▶ [Work task]:
Copy out the data so that nothing differs from the original.

▶ [Source data]:
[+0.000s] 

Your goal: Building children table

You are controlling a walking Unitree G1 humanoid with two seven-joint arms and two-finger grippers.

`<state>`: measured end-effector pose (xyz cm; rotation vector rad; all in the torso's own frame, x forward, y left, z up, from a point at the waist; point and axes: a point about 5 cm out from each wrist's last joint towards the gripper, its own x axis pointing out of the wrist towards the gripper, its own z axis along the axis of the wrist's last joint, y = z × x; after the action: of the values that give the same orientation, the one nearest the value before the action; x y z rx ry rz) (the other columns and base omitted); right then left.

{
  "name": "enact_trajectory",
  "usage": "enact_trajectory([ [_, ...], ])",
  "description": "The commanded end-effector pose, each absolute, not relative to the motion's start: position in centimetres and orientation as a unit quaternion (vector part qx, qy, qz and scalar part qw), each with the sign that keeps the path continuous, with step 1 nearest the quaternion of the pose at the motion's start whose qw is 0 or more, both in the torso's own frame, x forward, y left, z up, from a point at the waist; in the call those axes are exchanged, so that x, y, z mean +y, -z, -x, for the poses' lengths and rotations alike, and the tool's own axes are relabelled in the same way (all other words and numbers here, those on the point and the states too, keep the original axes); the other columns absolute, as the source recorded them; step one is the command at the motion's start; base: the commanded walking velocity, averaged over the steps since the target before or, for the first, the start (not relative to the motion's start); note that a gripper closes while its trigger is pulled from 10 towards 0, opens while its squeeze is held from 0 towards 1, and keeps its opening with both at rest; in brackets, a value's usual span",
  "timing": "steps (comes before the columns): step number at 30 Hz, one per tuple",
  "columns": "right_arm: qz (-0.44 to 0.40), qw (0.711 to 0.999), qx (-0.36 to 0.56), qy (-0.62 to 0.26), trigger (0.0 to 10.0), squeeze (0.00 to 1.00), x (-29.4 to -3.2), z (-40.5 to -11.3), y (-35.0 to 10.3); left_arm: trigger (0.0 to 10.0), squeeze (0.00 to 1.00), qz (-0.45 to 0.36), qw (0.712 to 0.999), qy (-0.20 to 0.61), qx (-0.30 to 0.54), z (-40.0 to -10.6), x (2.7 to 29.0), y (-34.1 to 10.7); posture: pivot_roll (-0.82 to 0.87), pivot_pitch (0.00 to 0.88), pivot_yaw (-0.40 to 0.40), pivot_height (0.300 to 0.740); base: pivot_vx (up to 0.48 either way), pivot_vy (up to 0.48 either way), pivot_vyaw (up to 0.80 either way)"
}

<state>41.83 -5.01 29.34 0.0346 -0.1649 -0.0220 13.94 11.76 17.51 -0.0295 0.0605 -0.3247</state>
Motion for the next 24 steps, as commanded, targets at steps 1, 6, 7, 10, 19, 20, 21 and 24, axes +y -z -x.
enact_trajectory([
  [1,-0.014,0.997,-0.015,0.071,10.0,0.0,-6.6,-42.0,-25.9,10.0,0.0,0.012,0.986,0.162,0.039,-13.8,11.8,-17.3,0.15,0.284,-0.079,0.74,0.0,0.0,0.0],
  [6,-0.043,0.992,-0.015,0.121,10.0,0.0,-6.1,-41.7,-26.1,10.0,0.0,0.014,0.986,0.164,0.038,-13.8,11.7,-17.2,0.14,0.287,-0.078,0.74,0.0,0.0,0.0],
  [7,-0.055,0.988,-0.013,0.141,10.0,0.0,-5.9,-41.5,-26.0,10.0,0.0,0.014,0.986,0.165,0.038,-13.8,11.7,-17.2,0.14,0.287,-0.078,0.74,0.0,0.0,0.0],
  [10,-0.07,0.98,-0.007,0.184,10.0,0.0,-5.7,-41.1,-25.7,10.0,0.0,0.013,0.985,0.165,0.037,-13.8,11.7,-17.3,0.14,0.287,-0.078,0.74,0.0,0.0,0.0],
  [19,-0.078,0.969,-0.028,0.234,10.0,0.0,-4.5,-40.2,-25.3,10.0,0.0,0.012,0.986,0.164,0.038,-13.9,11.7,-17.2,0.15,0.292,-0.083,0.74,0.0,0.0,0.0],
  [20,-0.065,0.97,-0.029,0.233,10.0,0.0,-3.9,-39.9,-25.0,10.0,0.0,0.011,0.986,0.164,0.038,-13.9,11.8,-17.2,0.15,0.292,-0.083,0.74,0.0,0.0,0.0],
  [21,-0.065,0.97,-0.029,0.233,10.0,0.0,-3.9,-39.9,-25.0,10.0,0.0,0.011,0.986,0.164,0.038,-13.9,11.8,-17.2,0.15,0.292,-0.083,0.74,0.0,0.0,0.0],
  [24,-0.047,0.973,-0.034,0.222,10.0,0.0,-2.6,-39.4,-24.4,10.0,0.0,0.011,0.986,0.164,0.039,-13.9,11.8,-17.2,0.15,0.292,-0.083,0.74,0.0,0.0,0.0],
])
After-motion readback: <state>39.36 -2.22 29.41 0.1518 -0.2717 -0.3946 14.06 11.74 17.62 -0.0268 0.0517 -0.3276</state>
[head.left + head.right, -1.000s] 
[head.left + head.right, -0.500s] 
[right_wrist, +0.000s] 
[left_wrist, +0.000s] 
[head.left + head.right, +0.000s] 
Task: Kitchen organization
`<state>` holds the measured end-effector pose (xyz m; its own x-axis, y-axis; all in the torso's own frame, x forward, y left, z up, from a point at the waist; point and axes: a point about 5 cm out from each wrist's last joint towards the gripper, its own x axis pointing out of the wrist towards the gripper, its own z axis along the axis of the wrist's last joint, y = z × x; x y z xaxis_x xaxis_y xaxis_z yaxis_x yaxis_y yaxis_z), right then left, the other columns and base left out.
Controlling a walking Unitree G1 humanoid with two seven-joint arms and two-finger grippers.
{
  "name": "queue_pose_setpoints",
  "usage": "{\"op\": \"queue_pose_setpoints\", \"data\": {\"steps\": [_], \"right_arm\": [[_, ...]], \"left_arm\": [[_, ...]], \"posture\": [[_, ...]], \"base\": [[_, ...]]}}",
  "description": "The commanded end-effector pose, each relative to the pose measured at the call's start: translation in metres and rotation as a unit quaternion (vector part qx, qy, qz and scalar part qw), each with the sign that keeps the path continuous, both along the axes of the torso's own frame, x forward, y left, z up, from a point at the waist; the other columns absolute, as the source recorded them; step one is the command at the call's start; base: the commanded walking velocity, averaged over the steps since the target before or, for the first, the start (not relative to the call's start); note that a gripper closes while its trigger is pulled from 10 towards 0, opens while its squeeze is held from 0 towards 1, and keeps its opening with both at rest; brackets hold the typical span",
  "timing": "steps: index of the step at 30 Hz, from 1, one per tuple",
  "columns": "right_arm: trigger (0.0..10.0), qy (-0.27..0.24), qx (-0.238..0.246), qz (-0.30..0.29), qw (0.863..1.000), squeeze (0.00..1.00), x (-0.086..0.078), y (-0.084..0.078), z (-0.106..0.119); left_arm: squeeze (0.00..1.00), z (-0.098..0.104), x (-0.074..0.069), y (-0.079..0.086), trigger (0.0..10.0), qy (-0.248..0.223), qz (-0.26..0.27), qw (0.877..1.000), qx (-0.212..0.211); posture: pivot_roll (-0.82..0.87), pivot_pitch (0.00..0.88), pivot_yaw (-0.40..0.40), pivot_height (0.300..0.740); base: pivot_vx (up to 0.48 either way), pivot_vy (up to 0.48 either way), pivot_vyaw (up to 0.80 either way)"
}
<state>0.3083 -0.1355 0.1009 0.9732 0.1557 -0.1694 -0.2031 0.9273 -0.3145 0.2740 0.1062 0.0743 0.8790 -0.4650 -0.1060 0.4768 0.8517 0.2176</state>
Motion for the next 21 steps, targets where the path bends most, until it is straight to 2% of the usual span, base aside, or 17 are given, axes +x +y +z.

▶ [Response]:
[+0.000s] 

Your goal: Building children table

You are controlling a walking Unitree G1 humanoid with two seven-joint arms and two-finger grippers.

`<state>`: measured end-effector pose (xyz cm; rotation vector rad; all in the torso's own frame, x forward, y left, z up, from a point at the waist; point and axes: a point about 5 cm out from each wrist's last joint towards the gripper, its own x axis pointing out of the wrist towards the gripper, its own z axis along the axis of the wrist's last joint, y = z × x; after the action: of the values that give the same orientation, the one nearest the value before the action; x y z rx ry rz) (the other columns and base omitted); right then left.

{
  "name": "enact_trajectory",
  "usage": "enact_trajectory([ [_, ...], ])",
  "description": "The commanded end-effector pose, each absolute, not relative to the motion's start: position in centimetres and orientation as a unit quaternion (vector part qx, qy, qz and scalar part qw), each with the sign that keeps the path continuous, with step 1 nearest the quaternion of the pose at the motion's start whose qw is 0 or more, both in the torso's own frame, x forward, y left, z up, from a point at the waist; in the call those axes are exchanged, so that x, y, z mean +y, -z, -x, for the poses' lengths and rotations alike, and the tool's own axes are relabelled in the same way (all other words and numbers here, those on the point and the states too, keep the original axes); the other columns absolute, as the source recorded them; step one is the command at the motion's start; base: the commanded walking velocity, averaged over the steps since the target before or, for the first, the start (not relative to the motion's start); note that a gripper closes while its trigger is pulled from 10 towards 0, opens while its squeeze is held from 0 towards 1, and keeps its opening with both at rest; in brackets, a value's usual span",
  "timing": "steps (comes before the columns): step number at 30 Hz, one per tuple",
  "columns": "right_arm: qz (-0.44 to 0.40), qw (0.711 to 0.999), qx (-0.36 to 0.56), qy (-0.62 to 0.26), trigger (0.0 to 10.0), squeeze (0.00 to 1.00), x (-29.4 to -3.2), z (-40.5 to -11.3), y (-35.0 to 10.3); left_arm: trigger (0.0 to 10.0), squeeze (0.00 to 1.00), qz (-0.45 to 0.36), qw (0.712 to 0.999), qy (-0.20 to 0.61), qx (-0.30 to 0.54), z (-40.0 to -10.6), x (2.7 to 29.0), y (-34.1 to 10.7); posture: pivot_roll (-0.82 to 0.87), pivot_pitch (0.00 to 0.88), pivot_yaw (-0.40 to 0.40), pivot_height (0.300 to 0.740); base: pivot_vx (up to 0.48 either way), pivot_vy (up to 0.48 either way), pivot_vyaw (up to 0.80 either way)"
}

<state>41.83 -5.01 29.34 0.0346 -0.1649 -0.0220 13.94 11.76 17.51 -0.0295 0.0605 -0.3247</state>
Motion for the next 24 steps, as commanded, targets at steps 1, 6, 7, 10, 19, 20, 21 and 24, axes +y -z -x.
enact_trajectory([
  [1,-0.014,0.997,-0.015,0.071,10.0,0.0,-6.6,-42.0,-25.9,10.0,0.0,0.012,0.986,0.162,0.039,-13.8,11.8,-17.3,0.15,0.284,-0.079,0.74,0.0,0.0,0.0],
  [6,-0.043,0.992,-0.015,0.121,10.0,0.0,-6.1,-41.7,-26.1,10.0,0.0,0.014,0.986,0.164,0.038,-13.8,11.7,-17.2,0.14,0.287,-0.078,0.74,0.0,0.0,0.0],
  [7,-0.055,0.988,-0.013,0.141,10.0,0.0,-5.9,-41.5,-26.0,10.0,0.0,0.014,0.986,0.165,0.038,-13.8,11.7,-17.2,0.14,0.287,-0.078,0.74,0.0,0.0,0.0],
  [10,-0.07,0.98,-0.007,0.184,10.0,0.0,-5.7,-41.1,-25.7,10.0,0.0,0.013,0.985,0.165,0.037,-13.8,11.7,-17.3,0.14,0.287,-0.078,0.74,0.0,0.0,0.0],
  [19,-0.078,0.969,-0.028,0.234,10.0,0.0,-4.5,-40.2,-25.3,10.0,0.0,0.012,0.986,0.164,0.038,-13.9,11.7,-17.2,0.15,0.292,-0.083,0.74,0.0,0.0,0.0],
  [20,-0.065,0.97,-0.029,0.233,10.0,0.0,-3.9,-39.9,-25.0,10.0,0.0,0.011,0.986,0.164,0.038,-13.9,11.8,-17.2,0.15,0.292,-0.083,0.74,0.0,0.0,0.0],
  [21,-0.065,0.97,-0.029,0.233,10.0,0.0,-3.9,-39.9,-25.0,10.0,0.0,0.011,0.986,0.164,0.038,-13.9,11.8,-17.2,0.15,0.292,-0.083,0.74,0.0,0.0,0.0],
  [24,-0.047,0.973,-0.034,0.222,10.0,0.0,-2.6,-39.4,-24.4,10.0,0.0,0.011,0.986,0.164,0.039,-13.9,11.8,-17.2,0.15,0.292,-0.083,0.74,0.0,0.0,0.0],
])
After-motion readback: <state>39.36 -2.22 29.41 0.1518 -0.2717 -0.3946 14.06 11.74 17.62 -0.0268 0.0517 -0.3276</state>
[head.left + head.right, -1.000s] 
[head.left + head.right, -0.500s] 
[right_wrist, +0.000s] 
[left_wrist, +0.000s] 
[head.left + head.right, +0.000s] 
Task: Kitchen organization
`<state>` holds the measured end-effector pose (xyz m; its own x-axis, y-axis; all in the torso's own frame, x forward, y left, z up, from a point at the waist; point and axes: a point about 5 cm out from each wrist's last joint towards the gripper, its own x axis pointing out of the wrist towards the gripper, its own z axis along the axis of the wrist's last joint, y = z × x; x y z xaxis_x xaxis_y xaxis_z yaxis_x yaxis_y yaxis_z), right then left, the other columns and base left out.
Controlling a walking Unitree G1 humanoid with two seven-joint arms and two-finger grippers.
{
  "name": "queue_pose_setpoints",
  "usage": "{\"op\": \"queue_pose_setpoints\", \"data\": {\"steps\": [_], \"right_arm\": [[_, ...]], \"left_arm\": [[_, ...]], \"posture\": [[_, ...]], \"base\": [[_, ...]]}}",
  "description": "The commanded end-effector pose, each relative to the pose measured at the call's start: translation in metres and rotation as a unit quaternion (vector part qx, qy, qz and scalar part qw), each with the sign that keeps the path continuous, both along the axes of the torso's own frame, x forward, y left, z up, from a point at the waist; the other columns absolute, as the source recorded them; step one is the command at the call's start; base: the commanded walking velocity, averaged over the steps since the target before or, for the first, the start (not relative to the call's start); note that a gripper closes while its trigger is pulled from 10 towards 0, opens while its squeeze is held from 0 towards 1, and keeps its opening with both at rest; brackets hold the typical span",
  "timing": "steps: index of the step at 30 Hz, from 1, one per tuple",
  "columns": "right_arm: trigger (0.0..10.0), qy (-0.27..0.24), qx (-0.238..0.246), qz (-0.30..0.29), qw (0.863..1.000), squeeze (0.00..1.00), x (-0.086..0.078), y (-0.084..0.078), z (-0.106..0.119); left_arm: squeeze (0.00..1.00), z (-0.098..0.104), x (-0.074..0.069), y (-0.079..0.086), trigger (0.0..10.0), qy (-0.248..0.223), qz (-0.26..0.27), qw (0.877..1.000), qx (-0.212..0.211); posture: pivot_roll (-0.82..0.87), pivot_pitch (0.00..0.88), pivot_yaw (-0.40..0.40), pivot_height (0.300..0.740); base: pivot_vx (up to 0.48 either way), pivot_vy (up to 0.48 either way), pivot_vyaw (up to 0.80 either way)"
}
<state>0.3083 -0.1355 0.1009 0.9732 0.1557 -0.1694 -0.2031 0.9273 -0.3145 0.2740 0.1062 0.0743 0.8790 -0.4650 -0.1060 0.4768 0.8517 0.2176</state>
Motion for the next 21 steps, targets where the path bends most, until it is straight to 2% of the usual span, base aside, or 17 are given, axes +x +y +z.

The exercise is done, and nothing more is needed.